| Lucia Berlin in Albuquerque, 1963 Photo by Buddy Berlin |
The Short Autofictions of Eve Babitz, Lucia Berlin and Bette Howland
NINA ELLIS
23 August 2022
ABSTRACT
What happens when autofiction meets the short form? Coined in France in the late 1970s, the term ‘autofiction’ refers to writing that blurs the boundary between fiction and fact. It is currently enjoying a vogue in the Anglophone publishing world, where it is used almost exclusively to refer to novel-length works. However, shorter autofictions have existed in English for decades. This study considers the short stories of the late-twentieth-century American writers Bette Howland, Lucia Berlin and Eve Babitz – who have recently been labeled ‘autofiction writers’ – and asks what happens to the genre when it is adapted to the short form. Howland’s Blue in Chicago (1978) demonstrates that brevity brings out the constructed aspects of autofiction. Throughout Berlin’s writing, the contrasts between short autofictions about similar but not identical events equally accentuate the fictional qualities of her work.

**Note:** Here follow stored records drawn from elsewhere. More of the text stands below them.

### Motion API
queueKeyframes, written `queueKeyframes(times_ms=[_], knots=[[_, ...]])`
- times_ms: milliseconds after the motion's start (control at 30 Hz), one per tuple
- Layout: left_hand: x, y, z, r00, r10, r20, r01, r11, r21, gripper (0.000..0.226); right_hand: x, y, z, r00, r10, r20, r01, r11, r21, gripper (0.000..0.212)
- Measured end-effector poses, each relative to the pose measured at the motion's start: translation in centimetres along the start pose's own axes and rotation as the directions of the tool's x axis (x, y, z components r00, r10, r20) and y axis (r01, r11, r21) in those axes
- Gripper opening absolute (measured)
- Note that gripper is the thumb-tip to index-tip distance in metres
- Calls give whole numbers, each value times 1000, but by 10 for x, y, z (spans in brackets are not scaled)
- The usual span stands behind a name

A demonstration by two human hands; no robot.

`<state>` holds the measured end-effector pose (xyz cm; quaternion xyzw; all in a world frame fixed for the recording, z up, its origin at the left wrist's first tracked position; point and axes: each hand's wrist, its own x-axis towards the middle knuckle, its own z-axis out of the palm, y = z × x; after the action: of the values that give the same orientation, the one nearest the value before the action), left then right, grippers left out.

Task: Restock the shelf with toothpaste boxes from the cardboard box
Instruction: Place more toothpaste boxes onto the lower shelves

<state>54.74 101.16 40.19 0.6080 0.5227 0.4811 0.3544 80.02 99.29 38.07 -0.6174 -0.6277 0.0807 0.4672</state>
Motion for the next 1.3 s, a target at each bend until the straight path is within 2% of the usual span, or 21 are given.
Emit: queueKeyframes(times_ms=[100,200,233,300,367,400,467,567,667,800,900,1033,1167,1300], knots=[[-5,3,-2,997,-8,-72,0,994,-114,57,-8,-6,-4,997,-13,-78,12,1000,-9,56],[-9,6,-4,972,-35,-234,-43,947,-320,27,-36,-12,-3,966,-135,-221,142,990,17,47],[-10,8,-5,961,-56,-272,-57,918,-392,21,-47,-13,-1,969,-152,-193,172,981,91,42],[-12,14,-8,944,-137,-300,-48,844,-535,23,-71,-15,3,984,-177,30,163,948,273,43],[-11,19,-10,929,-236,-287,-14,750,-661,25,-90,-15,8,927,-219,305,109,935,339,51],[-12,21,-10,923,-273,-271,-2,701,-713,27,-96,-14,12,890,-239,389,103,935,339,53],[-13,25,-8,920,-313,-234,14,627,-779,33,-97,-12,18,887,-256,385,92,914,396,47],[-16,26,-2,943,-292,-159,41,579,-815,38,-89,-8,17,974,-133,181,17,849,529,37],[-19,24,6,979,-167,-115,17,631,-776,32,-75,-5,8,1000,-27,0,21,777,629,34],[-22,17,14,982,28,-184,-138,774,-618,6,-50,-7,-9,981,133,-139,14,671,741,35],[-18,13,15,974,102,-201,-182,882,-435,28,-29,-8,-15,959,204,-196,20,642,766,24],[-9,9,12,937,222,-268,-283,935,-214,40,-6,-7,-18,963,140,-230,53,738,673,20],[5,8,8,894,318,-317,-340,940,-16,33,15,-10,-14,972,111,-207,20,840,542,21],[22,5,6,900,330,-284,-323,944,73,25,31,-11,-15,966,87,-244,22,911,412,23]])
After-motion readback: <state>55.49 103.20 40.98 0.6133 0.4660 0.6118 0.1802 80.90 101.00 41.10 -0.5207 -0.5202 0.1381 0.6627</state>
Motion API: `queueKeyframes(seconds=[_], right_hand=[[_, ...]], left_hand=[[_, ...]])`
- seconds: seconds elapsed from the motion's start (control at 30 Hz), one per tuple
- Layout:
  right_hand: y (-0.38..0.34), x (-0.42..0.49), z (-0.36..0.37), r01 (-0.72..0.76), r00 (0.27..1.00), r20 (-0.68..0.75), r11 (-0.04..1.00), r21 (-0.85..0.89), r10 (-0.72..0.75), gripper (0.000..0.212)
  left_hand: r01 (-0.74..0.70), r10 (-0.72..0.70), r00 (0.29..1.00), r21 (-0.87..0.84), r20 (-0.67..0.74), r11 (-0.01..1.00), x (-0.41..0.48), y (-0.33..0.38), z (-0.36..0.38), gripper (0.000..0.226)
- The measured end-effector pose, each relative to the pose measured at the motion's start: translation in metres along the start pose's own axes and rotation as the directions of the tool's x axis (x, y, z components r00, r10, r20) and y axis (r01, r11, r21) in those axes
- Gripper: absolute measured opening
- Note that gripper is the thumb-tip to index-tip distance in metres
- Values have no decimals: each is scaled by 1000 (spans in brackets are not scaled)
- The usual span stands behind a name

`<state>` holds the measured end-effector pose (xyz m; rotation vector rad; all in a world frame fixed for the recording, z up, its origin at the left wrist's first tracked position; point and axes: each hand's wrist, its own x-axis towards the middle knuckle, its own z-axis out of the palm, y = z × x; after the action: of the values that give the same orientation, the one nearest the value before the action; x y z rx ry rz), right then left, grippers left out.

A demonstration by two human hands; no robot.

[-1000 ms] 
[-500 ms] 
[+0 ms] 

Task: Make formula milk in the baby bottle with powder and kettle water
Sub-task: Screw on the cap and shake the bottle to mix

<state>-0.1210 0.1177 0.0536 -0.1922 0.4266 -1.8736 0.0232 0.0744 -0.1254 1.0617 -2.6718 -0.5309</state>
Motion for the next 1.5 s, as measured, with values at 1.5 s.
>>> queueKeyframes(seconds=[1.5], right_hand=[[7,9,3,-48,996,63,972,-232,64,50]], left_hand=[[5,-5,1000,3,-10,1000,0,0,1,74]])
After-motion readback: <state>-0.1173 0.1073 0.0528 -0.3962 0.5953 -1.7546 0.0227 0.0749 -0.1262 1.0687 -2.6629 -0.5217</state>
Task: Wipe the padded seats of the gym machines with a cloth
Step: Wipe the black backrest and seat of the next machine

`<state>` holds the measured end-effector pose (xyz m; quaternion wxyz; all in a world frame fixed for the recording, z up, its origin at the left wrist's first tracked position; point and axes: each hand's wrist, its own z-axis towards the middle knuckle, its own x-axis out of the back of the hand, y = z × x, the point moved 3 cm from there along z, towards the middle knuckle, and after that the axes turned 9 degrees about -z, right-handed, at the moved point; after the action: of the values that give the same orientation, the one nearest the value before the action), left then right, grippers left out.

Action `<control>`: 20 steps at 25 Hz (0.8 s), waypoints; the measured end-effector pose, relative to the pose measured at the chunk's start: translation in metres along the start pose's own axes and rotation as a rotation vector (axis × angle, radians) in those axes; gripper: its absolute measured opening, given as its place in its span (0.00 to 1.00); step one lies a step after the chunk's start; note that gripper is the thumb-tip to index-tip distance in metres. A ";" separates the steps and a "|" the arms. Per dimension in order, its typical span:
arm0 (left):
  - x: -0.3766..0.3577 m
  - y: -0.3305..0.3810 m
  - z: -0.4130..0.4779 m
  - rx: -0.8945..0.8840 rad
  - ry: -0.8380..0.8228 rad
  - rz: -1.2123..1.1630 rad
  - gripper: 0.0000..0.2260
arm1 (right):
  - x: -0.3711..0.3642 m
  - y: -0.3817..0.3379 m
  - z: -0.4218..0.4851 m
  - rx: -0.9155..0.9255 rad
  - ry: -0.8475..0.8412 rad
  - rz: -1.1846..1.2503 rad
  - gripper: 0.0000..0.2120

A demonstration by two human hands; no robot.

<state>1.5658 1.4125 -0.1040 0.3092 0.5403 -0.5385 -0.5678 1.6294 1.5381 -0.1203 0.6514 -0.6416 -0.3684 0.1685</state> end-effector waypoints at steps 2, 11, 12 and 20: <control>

And in Slow Days, Fast Company (1977), Babitz disrupts the short story collection, as a form, by interspersing her stories with love notes to a reader who isn’t quite fictional, but isn’t quite real. This paper concludes that shortness requires readers to engage with the ‘fiction’ half of the genre, which is too often overlooked in discussions of longer autofictional texts.